Wow. Well, changing the z probe to a simple polled probe makes it just ignore it all together.
M119 shows it is changing states properly but it is being ignored. It also behaves more correctly on the homing part as it does not appear to rehome x and y before probing when it is a sw probe.

Edit: I ofcource forgot to remove NO_SOFTWARE_AXIS_ENDSTOPS.

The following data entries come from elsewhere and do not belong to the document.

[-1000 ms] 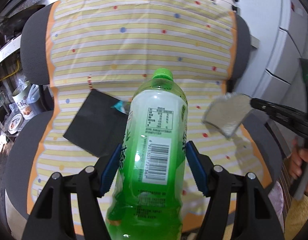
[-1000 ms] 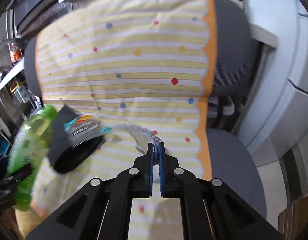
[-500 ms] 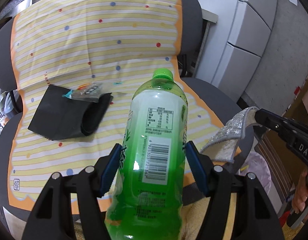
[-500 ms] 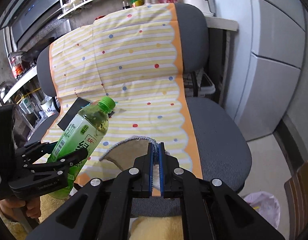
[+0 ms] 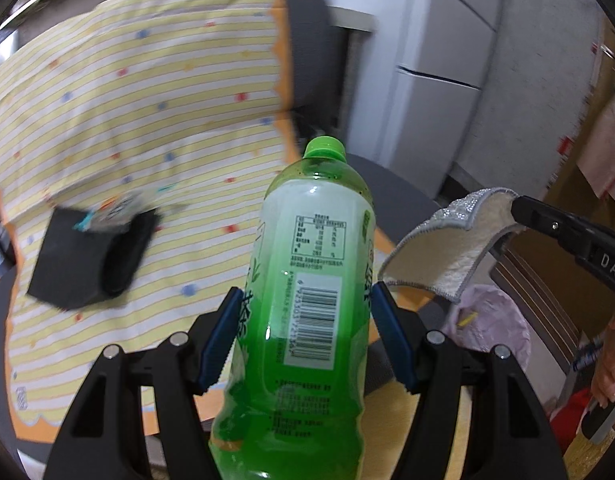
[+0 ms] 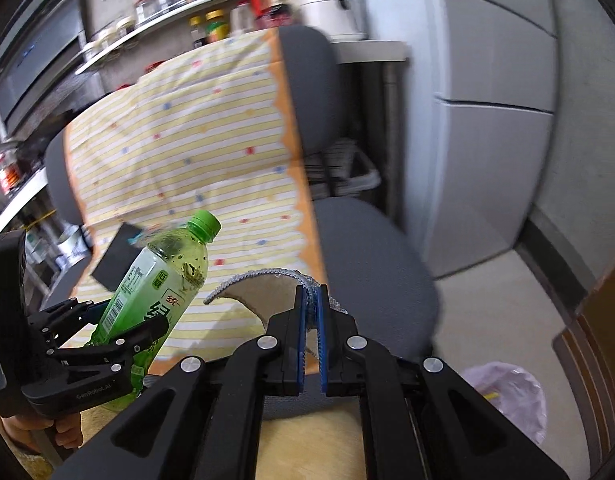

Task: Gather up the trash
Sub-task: 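Carry bottle and foil tray to the pink bin and open both tools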

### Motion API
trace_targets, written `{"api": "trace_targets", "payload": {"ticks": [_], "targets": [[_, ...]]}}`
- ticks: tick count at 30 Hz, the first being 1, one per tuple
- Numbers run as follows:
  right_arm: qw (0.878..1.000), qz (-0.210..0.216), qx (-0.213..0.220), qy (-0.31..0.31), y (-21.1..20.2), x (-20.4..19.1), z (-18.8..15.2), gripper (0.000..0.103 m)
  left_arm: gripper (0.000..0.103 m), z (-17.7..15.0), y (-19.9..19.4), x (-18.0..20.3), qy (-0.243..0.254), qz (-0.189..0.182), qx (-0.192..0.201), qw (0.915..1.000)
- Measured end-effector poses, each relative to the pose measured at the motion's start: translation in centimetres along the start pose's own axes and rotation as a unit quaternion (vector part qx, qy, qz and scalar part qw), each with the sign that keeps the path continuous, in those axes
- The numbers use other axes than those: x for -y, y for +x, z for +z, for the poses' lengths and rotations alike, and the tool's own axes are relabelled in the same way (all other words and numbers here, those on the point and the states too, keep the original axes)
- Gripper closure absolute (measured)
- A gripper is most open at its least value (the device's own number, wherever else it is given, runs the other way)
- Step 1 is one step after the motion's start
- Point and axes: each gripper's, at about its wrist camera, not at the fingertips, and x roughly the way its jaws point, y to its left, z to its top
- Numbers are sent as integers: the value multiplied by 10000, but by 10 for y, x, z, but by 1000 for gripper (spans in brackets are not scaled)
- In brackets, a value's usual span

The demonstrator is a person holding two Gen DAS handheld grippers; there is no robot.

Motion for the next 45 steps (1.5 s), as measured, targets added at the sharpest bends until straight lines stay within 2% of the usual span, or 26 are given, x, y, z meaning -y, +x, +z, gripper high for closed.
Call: {"api": "trace_targets", "payload": {"ticks": [4, 8, 14, 20, 23, 27, 32, 38, 45], "targets": [[9982, -536, -7, 285, -19, 37, -15, 98, 39, 4, 11, 35, 330, -322, -17, 9989], [9906, -1197, -218, 629, -31, 81, -39, 98, 39, 4, 18, 66, 583, -617, -68, 9964], [9709, -1953, -619, 1239, -31, 143, -87, 97, 39, -5, 28, 96, 884, -810, -227, 9925], [9534, -2374, -965, 1591, -12, 184, -119, 92, 39, -14, 42, 122, 1138, -935, -409, 9883], [9500, -2381, -1063, 1718, -7, 196, -130, 89, 39, -19, 45, 133, 1274, -991, -472, 9858], [9517, -2323, -1005, 1741, -16, 201, -135, 76, 39, -25, 52, 152, 1496, -1099, -539, 9811], [9538, -2286, -702, 1822, -40, 201, -130, 75, 39, -34, 57, 179, 1828, -1292, -577, 9729], [9530, -2355, -299, 1883, -72, 206, -123, 74, 39, -47, 64, 233, 2437, -1688, -770, 9519], [9446, -2557, 50, 2060, -102, 226, -121, 70, 39, -47, 87, 298, 2798, -2177, -1032, 9294]]}}
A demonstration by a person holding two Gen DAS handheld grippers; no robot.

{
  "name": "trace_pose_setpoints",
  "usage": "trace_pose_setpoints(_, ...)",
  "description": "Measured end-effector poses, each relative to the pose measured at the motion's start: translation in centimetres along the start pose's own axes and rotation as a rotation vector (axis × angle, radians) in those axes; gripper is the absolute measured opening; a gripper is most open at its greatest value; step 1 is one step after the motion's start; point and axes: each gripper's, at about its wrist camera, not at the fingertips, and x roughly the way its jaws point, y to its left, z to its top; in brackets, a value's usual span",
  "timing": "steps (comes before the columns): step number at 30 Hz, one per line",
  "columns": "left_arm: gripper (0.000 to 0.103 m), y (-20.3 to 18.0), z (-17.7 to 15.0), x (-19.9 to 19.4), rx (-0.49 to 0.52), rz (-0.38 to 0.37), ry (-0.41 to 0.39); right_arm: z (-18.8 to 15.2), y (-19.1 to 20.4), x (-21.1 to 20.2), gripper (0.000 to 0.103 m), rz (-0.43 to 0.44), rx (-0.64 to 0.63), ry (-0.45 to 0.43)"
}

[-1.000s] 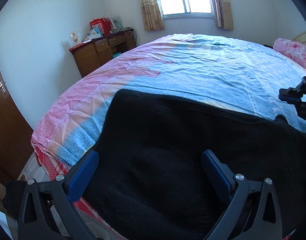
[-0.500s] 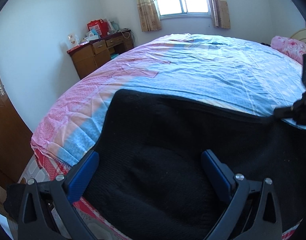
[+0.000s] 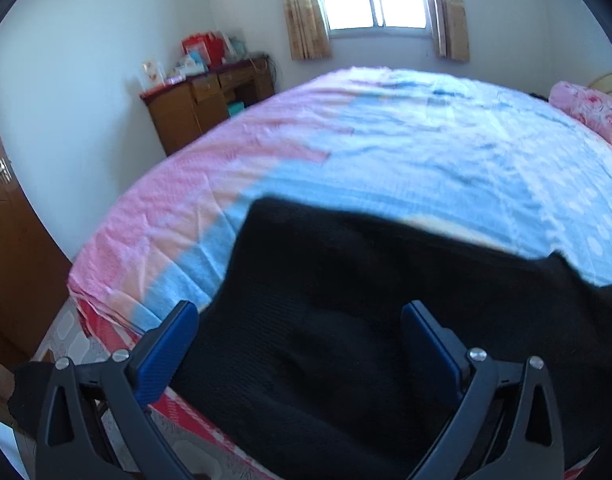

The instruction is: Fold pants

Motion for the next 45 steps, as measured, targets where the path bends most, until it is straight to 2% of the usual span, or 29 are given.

Edit 2: Nope. Still ignores it...

@kyrreaa
Copy link
Contributor Author

kyrreaa commented Mar 1, 2020

I think I found something.
In WInterrupts.c the pin change interrupts are initialized with NVIC_SetPriority(PIOD_IRQn, 0); in my case for the endstop input on Ramps-FD I use as probe. In fact all ports are inited to level 0.
I use Zmin btw, which is PIN D26 aka GPIOD.1 but that is irrelevant when it does so with all...
It is therefore possible for the pin change to happen and interrupt the MOTION3 level as it is configured for DUE in HAL.cpp as level 2.

@kyrreaa
Copy link
Contributor Author

kyrreaa commented Mar 1, 2020

Could it be as simple as motion trying to move to next segment of travel while being interrupted by pin-change which sets flags to abort in the active segment. The active segment is then discarded when motion resumes and it can no longer see it should have stopped?

@kyrreaa
Copy link
Contributor Author

kyrreaa commented Mar 1, 2020

WInterrupts.c is part of the core arduino framework by the way, so a workaround or safeguard would be needed in motion...

@kyrreaa
Copy link
Contributor Author

kyrreaa commented Mar 1, 2020

I am using quite slow accelleration so it is possible that the move is split into multiple segments to handle the accelleration and the hig happens just as it runs activateNext()? This would allow the probe hit to affect the old segment and then upon continue the new segment replaces it.

@kyrreaa
Copy link
Contributor Author

kyrreaa commented Mar 1, 2020

Well... I thought I could bypass it by removing #define NO_SOFTWARE_AXIS_ENDSTOPS and letting the code check as normal. This did not work.
I expect the issue has to do with paths, segments and timing so I made a new testscript that changes to relative mode (g91) and increases z by 0.01mm (g0 z0.01) before changing back to absolute mode (g90) between each probe (g30 p0). The script starts with probe almost touching and a "g30 p1".
After reaching about the height I use to probe over my slightly warped bed it crashed.

@repetier
Copy link
Owner

repetier commented Mar 2, 2020

Motion3 should have highest priority, but I saw it was set to 3 in hal.cpp. Changing it to
NVIC_SetPriority((IRQn_Type)MOTION3_TIMER_IRQ, 0); // highest priority - no surprises here wanted
should solve that problem with priority.

Looking into code I think skipParentId would be the crucial variable. It gets set to force Motion3 to finish line, but only activateNext changes it if the line is finished meaning z move is executed. So even if we missed the check it means 1 extra step until move is popped.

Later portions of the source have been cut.